Before the ceremony, Jonathan and Simone posed for photographs in front of an old stone wall surrounding the property. In the distance, three white horses grazed in a field, and beyond that, waves crashed on a private beach. The photographer called out directions in a monotone voice while the assistant arranged them in different positions as the photographer shot. Nessa and Tanya standing in front of Jonathan and Simone; all of them in a row; one with just the girls and Simone, and another one with just their father—each of them planting a kiss on either of his cheeks.

  “Excellent,” the photographer said. “Now, just the smaller one with Dad”—and the assistant ushered Nessa off to the side.

  Everybody cooed as Tanya put her arms around their father. Nessa blinked hard, trying not to cry. She was frantic to disappear before the photographer called out the next inevitable direction. And now the bigger one. That was what she was, she thought, red-faced and mortified. She remembered a word on her vocabulary test the week before: mammoth.

  Once he was done with Tanya, the photographer nodded toward his assistant and called out: “Now the older one with Dad.”

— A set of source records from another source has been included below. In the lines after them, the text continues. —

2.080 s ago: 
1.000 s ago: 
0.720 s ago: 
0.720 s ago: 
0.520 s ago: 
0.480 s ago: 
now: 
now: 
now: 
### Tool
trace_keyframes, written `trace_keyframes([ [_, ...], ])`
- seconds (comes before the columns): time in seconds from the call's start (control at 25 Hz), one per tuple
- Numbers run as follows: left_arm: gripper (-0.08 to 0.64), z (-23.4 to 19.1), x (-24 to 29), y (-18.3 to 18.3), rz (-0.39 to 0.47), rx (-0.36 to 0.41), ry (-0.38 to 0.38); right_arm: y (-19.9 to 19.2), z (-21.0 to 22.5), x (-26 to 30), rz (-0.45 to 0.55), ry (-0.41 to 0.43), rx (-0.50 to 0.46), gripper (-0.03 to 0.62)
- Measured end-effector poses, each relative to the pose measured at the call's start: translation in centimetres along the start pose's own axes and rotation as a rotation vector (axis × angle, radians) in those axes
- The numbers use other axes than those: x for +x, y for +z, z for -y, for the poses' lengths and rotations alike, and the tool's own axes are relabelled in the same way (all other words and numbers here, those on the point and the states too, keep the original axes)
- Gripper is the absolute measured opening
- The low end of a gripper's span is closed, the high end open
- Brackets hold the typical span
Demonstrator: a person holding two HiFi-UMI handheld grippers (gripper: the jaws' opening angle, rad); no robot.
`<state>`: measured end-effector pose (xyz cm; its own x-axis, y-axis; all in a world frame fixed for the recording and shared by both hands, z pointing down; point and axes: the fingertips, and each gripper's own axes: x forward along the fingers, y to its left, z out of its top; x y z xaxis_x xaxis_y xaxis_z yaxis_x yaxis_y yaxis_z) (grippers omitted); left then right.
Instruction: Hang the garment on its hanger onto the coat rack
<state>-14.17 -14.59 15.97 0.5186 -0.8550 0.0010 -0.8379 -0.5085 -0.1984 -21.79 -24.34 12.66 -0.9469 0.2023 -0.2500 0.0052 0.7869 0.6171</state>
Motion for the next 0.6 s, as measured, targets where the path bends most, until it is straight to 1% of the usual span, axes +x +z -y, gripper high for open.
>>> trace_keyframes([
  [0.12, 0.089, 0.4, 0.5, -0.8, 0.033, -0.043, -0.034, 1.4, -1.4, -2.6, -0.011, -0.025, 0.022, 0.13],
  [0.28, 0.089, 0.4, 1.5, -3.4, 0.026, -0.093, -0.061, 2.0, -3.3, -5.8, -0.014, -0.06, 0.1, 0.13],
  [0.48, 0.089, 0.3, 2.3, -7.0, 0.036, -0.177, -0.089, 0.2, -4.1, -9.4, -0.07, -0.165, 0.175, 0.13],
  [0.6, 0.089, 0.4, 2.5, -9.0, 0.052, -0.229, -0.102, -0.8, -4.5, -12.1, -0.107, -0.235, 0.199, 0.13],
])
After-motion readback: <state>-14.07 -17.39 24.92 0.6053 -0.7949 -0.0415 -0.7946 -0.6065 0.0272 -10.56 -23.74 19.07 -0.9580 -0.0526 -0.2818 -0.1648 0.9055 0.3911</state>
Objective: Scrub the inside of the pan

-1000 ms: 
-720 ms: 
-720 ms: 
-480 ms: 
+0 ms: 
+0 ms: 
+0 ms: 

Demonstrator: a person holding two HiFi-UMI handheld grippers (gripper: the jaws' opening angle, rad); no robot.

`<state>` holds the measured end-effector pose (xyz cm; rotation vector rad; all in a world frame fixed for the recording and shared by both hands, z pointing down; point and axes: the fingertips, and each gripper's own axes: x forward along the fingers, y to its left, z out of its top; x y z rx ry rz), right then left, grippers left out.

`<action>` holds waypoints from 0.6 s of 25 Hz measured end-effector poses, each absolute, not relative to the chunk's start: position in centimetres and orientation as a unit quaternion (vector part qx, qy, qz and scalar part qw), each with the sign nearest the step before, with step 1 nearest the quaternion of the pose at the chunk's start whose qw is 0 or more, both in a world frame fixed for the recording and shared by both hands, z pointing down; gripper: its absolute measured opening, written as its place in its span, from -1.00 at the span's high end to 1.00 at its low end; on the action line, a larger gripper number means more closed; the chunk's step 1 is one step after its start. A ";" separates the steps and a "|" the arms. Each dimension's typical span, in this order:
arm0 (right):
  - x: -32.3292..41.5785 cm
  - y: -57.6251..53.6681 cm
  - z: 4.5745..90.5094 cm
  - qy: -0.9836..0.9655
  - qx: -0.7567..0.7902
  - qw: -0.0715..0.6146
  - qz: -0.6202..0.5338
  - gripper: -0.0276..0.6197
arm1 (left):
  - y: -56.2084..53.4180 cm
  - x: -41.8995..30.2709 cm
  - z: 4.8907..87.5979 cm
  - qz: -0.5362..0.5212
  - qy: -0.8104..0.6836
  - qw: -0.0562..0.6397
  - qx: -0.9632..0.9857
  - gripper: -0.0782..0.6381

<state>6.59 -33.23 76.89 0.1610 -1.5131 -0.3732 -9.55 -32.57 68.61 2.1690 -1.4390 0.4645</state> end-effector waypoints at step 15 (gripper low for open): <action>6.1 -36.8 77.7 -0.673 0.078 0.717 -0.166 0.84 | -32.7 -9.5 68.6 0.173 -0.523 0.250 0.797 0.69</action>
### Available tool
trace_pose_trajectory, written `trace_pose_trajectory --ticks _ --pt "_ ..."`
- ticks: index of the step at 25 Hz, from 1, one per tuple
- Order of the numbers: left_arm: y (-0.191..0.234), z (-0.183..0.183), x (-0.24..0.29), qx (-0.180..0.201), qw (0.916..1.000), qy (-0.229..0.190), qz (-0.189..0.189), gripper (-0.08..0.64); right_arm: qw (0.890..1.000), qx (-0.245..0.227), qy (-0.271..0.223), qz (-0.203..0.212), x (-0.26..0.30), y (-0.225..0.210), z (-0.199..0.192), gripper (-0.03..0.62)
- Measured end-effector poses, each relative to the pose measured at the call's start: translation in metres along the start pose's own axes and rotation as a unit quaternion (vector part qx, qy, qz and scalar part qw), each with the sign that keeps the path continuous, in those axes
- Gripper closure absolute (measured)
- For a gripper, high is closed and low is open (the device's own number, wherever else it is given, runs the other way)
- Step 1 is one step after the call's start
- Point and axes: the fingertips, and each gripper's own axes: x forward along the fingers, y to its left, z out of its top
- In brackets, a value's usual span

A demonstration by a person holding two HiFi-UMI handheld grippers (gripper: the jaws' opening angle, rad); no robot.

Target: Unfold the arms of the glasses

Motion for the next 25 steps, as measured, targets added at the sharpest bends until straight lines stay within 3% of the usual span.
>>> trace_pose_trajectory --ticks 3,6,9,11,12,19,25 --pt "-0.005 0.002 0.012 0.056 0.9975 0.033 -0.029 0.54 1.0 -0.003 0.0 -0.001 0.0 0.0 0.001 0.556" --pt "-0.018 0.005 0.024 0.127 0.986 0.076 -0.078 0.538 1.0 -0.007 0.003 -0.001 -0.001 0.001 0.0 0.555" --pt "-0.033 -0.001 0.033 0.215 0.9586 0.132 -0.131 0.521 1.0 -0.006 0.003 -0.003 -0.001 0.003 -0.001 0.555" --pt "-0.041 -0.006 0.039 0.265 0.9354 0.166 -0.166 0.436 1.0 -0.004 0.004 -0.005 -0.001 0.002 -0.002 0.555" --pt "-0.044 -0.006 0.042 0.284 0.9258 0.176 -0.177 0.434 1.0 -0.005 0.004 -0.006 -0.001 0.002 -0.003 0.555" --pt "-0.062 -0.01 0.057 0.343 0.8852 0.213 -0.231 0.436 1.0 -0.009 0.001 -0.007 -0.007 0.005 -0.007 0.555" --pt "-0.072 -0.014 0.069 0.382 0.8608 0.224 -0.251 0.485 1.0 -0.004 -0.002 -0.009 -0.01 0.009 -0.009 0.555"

  The older one. Nessa almost laughed with relief. She took Tanya’s place and her father wrapped his arm around her. Jonathan smelled like shampoo and deodorant and a breath mint, but underneath it all, he smelled like her dad, and Nessa remembered what it used to be like waking up on weekends and finding him downstairs, still in his pajamas, and how good he’d smelled like that, warm and soft like his old sleep T-shirts. She squirmed closer to him and closed her eyes, resting her cheek against his arm.

  “Lovely,” the photographer said, but Nessa’s eyes were still closed and the photographer’s voice sounded far away. There was the fast succession of clicks, like shuffling a brand-new deck of cards, and then the voice again: “Now look at each other and smile.”

  Nessa opened her eyes and looked up.

  “Love you, Ness,” Jonathan whispered, giving her shoulder a squeeze, and Nessa wished then that she was still a little girl, that she could stuff her face into her father’s chest and tell him that she wanted to go, she was ready to leave—and together they might walk away from the crowded tent, forget about the ceremony and the party afterward, forget about all these people, and simply go home.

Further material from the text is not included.